幸せそうな顔をみせて【完】
「私も似たようなことを言われた。正直、今日で新しい契約が取れるのではないかとさえ思っていたのに、無理だった。でも、その相手の方がとってもいい人で色々と話してくれて、自分の思っていたのと、実際に買う側からの視線で商品を見た時に足りない箇所が少しだけ糸口が見つかった気がする」


「なんて言ってた?」


 私は昨日、緑川さんに言われたことを順を追ってゆっくりと説明していく。すると、副島新は何か考えこむような表情を浮かべていた。私と違って、彼の頭の中のコンピューターはフルで解析に走っているのだろう。しばらく考えこんだ後に私を見つめ、ニッコリと笑う。

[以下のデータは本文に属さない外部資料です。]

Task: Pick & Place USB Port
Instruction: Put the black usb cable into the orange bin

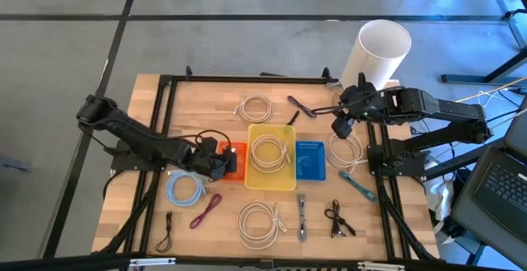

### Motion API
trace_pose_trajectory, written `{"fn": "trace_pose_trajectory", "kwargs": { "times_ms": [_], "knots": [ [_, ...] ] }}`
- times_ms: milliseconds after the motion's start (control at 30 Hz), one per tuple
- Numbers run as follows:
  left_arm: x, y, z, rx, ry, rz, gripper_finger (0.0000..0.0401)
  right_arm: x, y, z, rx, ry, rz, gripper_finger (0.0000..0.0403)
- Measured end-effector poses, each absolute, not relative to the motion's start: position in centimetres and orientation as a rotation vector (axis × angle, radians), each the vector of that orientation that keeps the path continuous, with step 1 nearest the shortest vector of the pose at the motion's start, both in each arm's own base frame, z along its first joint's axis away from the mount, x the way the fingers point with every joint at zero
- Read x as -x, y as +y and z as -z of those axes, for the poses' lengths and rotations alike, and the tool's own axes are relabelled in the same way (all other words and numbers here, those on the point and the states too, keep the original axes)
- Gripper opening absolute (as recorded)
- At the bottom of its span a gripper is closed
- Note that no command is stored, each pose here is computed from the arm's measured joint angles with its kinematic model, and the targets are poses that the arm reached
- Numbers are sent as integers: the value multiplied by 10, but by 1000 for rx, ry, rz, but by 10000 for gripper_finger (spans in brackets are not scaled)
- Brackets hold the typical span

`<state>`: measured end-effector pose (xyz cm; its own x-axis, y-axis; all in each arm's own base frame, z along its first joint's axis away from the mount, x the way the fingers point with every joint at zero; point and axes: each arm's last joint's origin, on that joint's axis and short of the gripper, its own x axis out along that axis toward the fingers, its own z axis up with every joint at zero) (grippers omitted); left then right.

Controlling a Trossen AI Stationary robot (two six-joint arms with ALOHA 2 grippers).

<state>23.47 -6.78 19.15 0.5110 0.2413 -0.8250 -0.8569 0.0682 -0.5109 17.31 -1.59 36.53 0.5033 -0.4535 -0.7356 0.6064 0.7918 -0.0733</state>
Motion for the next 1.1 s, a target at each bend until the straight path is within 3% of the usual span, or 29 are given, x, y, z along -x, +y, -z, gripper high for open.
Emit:
{"fn": "trace_pose_trajectory", "kwargs": {
  "times_ms": [800,1100],
  "knots": [
    [-254,-48,-150,1148,870,-985,26,-173,-16,-366,-197,817,658,184],
    [-257,-49,-146,1154,873,-975,26,-173,-16,-366,-197,816,662,184]
  ]
}}
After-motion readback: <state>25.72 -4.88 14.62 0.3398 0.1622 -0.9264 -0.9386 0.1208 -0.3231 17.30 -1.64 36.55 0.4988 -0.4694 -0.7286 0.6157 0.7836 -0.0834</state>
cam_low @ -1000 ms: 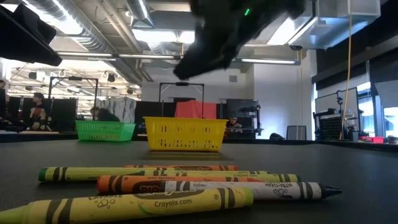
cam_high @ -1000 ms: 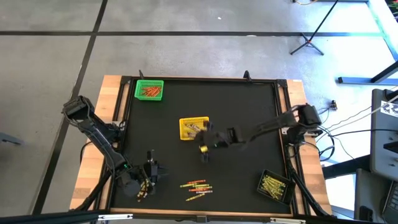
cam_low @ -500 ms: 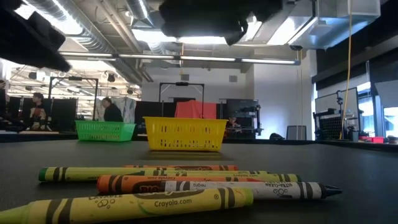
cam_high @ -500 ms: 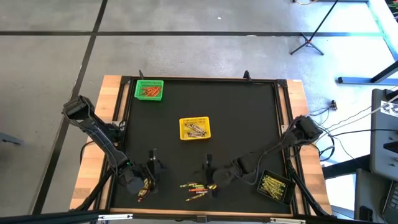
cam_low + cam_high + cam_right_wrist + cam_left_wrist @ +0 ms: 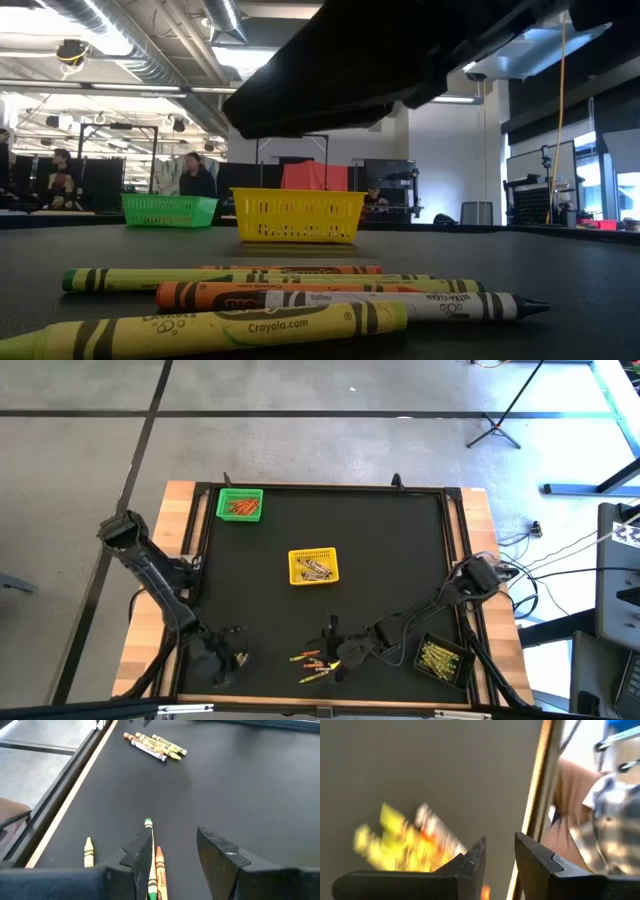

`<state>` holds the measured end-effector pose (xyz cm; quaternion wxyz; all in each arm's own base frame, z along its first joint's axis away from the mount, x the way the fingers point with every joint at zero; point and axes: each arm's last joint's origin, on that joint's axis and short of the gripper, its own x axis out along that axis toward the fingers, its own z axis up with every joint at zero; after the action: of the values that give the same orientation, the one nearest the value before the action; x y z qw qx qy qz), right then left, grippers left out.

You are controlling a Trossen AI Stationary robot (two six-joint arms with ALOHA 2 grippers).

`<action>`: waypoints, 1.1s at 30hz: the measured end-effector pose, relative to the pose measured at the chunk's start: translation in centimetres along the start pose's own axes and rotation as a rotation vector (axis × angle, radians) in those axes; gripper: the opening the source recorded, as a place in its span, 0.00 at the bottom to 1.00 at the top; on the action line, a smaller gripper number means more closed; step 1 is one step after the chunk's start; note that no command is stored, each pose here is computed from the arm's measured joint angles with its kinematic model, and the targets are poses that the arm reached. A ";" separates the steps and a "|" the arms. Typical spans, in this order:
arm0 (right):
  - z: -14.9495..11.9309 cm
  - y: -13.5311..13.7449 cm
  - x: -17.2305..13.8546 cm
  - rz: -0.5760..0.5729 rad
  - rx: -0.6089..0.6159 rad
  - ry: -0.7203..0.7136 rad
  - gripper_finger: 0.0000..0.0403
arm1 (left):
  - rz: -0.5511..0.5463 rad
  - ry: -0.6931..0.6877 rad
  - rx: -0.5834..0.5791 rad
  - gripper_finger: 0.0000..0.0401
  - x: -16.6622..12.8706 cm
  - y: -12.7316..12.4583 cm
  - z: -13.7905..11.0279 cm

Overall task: Sort crayons
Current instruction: Put the green crayon into the black bin

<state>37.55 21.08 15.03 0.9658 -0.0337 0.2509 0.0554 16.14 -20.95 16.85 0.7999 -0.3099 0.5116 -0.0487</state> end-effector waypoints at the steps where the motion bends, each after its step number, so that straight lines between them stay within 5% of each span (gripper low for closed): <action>1: -0.1 0.0 0.1 0.000 0.000 -0.001 0.38 | 0.017 0.039 -0.044 0.22 -0.1 0.1 -0.5; 5: -0.2 0.0 0.2 0.001 0.001 -0.003 0.38 | 0.115 0.141 -0.167 0.22 -0.4 0.8 -2.3; 10: -0.1 0.1 0.2 0.002 0.002 -0.007 0.38 | 0.261 0.093 -0.228 0.22 -0.8 2.0 -3.1; 33: -0.1 0.0 0.2 -0.016 0.003 -0.014 0.38 | 0.333 0.020 -0.185 0.22 0.5 2.7 -3.4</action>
<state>37.67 21.10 14.87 0.9680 -0.0339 0.2441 0.0474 12.82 -20.51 14.04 0.7600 -0.2928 0.5658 0.1286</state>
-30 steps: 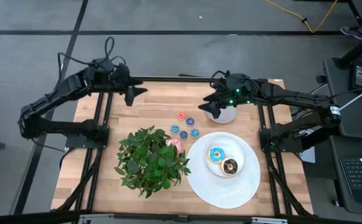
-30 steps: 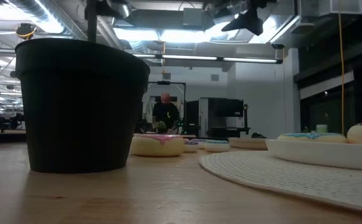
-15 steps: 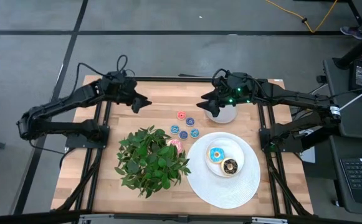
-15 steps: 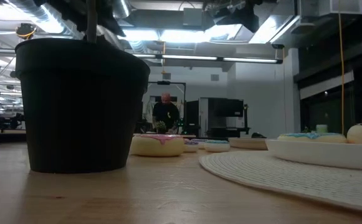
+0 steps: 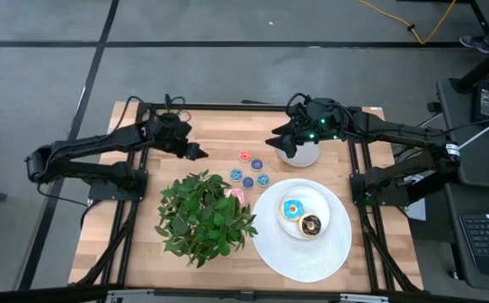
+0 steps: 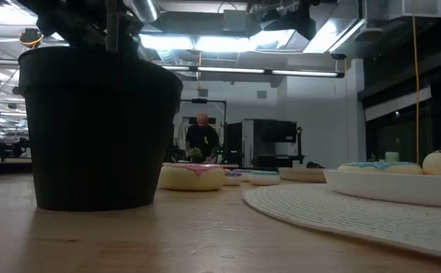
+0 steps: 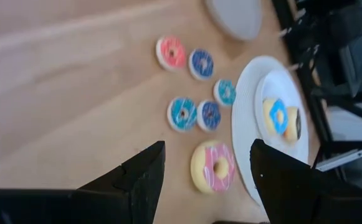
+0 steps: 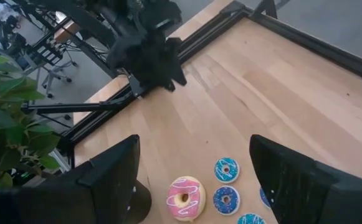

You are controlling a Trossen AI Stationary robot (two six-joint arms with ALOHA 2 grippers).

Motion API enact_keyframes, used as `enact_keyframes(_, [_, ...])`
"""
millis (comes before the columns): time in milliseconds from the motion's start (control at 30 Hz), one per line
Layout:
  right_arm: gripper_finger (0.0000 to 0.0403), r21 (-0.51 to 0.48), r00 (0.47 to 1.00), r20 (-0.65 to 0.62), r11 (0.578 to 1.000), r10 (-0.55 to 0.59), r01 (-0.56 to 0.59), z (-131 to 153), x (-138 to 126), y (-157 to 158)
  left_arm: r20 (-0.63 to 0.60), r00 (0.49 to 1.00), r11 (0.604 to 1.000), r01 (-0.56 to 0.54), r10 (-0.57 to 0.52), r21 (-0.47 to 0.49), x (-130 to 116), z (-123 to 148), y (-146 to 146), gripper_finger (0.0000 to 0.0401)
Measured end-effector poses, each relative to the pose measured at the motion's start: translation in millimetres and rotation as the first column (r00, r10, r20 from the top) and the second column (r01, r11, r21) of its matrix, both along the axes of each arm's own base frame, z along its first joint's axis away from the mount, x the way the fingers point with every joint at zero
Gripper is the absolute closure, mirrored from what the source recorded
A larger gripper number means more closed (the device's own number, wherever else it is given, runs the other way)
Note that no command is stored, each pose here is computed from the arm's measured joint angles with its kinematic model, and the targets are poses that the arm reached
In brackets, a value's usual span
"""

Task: Pick & Place donuts
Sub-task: Put the large pink donut onto the white plate

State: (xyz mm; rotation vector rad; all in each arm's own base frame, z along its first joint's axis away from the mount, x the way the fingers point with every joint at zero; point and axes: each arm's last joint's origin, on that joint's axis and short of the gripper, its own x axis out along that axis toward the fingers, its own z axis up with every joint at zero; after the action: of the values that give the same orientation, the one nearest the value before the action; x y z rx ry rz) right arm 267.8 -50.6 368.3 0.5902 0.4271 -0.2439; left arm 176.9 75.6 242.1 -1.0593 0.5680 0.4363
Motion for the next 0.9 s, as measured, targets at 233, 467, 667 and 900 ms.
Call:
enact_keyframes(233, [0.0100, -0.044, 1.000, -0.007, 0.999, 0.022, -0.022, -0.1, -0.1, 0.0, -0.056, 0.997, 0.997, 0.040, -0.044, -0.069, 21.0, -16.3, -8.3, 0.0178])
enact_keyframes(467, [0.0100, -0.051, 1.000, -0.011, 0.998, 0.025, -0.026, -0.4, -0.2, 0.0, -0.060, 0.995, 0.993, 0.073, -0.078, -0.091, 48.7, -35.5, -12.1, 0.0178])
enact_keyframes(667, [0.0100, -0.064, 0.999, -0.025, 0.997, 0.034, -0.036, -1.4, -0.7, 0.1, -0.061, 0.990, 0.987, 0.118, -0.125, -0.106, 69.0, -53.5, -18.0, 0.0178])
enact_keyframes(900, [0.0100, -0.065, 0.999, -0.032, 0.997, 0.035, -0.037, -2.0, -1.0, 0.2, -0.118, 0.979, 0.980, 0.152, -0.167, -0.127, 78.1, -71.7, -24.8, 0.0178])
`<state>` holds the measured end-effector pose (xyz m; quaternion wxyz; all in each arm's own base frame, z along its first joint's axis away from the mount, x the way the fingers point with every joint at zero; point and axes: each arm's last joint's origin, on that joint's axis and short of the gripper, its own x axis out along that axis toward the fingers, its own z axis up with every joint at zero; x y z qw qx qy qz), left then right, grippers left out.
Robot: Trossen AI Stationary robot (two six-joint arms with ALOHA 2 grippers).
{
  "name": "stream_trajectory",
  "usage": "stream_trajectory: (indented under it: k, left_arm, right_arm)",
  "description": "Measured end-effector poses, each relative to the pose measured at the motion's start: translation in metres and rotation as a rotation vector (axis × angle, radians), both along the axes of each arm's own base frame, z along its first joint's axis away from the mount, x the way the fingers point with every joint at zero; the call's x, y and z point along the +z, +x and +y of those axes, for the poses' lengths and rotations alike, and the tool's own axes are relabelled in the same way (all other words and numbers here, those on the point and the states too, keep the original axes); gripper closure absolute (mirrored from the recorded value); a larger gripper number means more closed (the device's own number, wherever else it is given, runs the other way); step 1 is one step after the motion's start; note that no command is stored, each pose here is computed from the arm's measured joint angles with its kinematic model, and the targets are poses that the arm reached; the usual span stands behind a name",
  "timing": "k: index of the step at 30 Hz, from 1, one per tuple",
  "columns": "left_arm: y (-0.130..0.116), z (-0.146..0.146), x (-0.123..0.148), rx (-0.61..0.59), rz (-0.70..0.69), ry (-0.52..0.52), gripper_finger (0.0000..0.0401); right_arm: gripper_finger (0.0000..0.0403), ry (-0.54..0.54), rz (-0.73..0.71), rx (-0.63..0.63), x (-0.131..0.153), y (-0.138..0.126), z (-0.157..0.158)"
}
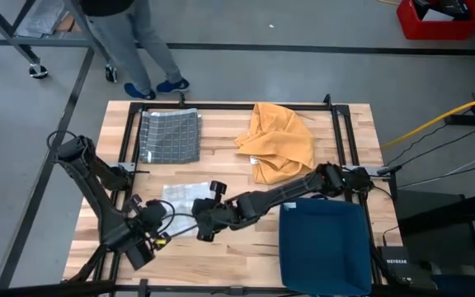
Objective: Fold towel
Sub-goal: Fold the white towel
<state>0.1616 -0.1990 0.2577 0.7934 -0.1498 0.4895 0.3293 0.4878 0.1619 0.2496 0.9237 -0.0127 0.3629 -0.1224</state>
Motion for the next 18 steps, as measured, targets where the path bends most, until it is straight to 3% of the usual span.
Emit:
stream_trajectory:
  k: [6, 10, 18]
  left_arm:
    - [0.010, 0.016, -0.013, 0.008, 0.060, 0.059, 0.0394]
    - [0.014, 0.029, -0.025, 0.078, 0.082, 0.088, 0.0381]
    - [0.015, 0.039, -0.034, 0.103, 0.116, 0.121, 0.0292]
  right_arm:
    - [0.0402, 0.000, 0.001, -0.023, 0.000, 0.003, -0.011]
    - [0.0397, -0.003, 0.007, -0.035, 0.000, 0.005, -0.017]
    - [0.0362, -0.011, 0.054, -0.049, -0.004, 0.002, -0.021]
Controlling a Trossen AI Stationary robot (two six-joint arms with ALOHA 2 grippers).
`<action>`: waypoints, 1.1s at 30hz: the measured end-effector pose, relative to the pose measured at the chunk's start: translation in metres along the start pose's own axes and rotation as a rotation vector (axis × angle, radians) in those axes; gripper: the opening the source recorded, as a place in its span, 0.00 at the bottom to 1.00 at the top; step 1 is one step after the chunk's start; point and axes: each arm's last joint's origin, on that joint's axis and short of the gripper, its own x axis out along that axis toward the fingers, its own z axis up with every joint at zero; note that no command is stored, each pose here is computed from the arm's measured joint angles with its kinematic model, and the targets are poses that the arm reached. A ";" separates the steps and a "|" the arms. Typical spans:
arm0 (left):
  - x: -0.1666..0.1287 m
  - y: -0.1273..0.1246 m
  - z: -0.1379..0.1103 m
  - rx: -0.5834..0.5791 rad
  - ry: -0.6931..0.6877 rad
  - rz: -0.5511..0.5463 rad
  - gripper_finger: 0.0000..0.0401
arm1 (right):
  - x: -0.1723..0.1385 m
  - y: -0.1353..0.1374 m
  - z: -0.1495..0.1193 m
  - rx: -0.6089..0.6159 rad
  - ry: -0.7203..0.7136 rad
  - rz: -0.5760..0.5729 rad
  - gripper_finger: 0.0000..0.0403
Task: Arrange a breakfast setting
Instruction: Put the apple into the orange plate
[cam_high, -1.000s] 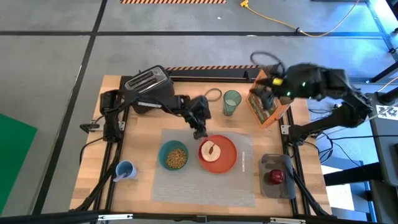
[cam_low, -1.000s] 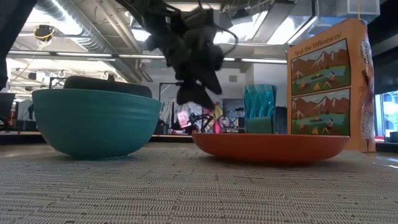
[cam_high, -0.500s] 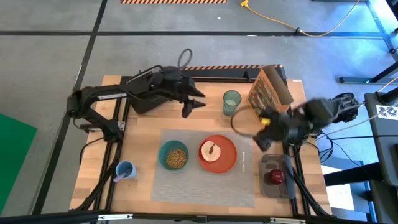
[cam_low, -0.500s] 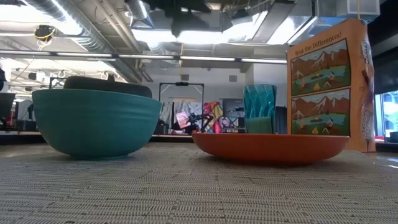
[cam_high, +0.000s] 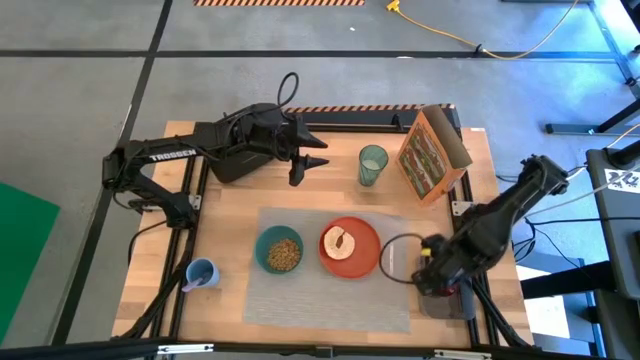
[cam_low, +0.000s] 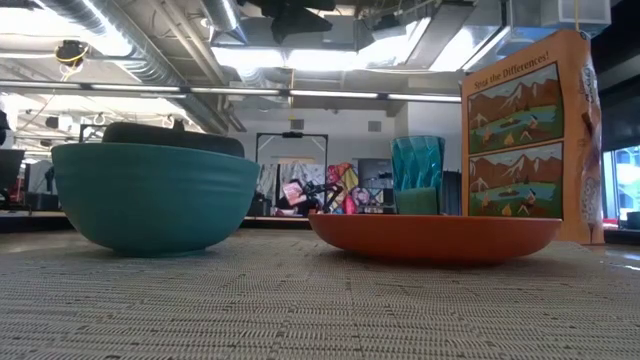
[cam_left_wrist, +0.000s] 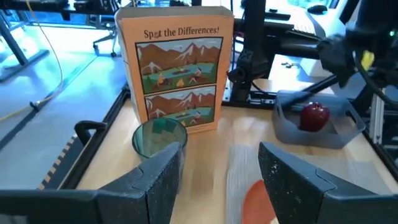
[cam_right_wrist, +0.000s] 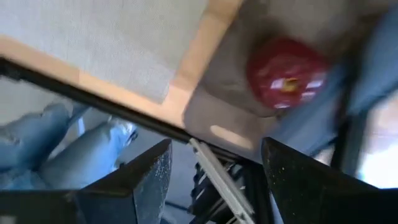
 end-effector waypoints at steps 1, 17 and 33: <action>0.000 0.000 0.000 0.004 0.000 0.000 0.52 | 0.008 0.001 0.000 -0.011 0.013 0.017 0.59; -0.001 -0.002 -0.012 -0.028 0.120 -0.050 0.52 | 0.061 -0.028 0.024 -0.031 0.011 -0.205 0.59; 0.000 -0.001 -0.011 0.020 0.116 -0.010 0.52 | 0.065 -0.029 0.026 -0.112 -0.007 -0.191 0.26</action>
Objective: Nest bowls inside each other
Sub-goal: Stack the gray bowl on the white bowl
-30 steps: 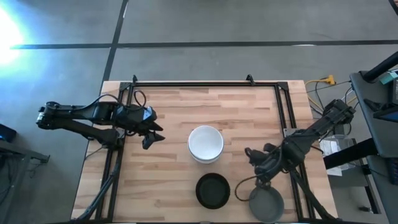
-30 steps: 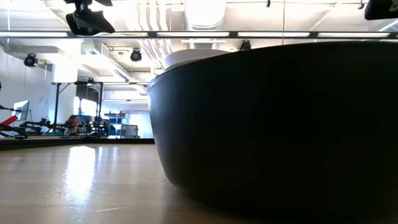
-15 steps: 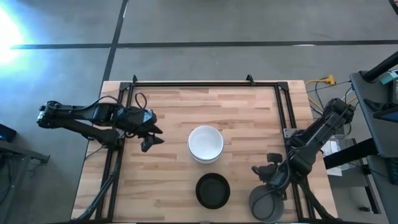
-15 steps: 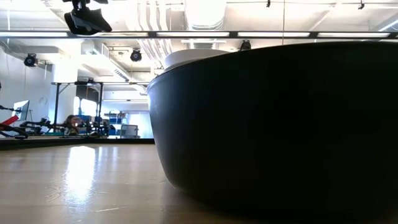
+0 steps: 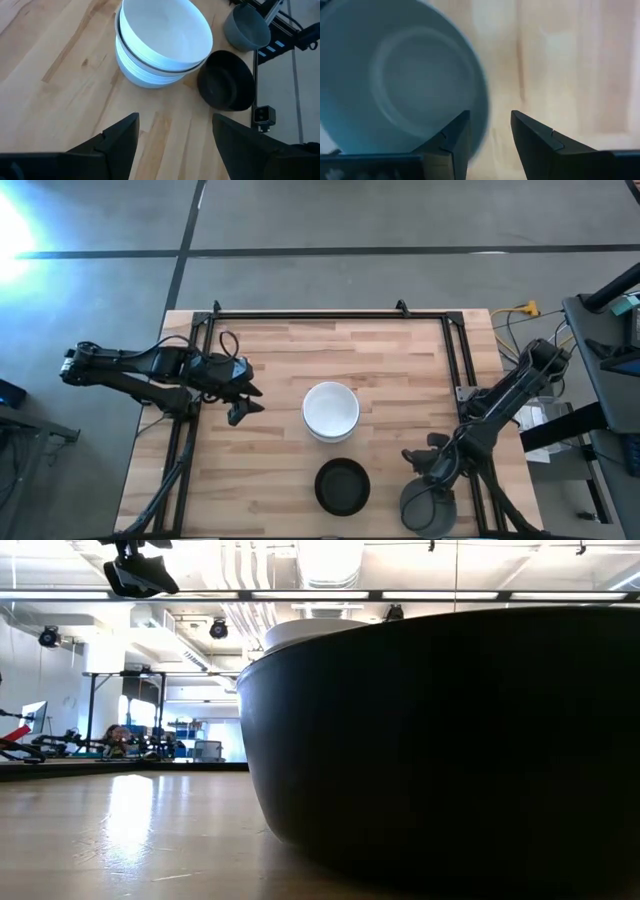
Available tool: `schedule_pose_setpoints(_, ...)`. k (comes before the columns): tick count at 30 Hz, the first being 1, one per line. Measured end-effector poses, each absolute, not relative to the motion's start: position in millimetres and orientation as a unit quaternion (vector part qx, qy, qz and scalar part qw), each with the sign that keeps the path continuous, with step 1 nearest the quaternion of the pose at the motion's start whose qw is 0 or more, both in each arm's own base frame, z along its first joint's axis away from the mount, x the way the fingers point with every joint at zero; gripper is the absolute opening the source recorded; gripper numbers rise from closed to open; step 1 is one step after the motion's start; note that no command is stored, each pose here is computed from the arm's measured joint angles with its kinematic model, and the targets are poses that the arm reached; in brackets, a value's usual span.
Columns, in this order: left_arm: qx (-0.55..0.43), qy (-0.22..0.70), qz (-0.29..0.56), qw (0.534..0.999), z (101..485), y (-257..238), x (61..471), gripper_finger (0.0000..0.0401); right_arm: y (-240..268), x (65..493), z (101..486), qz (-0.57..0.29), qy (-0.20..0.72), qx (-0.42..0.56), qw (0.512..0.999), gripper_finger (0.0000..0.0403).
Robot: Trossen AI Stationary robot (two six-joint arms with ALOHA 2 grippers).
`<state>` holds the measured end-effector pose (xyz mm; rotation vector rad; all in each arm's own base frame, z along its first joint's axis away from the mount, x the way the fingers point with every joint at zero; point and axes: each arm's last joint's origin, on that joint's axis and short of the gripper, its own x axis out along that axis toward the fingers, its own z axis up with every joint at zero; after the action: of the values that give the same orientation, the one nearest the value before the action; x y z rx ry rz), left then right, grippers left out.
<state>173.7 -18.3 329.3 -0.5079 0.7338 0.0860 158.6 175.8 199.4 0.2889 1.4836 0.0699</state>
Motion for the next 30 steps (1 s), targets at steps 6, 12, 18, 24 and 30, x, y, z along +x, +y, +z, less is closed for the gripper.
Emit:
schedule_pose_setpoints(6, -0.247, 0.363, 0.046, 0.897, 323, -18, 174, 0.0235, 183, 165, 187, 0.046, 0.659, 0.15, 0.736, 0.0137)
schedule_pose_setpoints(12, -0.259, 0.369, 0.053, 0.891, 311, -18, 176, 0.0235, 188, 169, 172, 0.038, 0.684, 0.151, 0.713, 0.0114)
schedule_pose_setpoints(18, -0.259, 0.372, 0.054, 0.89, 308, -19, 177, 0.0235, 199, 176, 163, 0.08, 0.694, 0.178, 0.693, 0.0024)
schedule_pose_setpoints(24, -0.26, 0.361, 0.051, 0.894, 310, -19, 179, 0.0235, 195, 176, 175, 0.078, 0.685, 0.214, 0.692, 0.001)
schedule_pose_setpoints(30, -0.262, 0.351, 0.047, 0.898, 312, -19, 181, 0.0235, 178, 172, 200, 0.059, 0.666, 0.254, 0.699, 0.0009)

 私にはまだ解析の糸口を掴んだくらいなのに、すでに解析を終わらせただろう副島新の自信漲るその表情ドキッとする。頭が元々いいのも分かっている。それに伴うだけの行動力にも溢れているのもわかっている。


 でも…。


「葵、これで俺の問題も葵の問題も一気に解決できるかもしれない」


「本当?」


 羨望の思いに包まれる。


 私も自分の仕事をしながら、副島新の仕事もしていた。でも、ある程度の指針を作ることは出来たけど、それでも完璧な答えは用意することは出来なかった。それなのに、副島新はこんな短時間で私の問題を軽く跳躍する。多分、それは私の最後にこういう風であったらいいのにと思えるような答えなのだろう。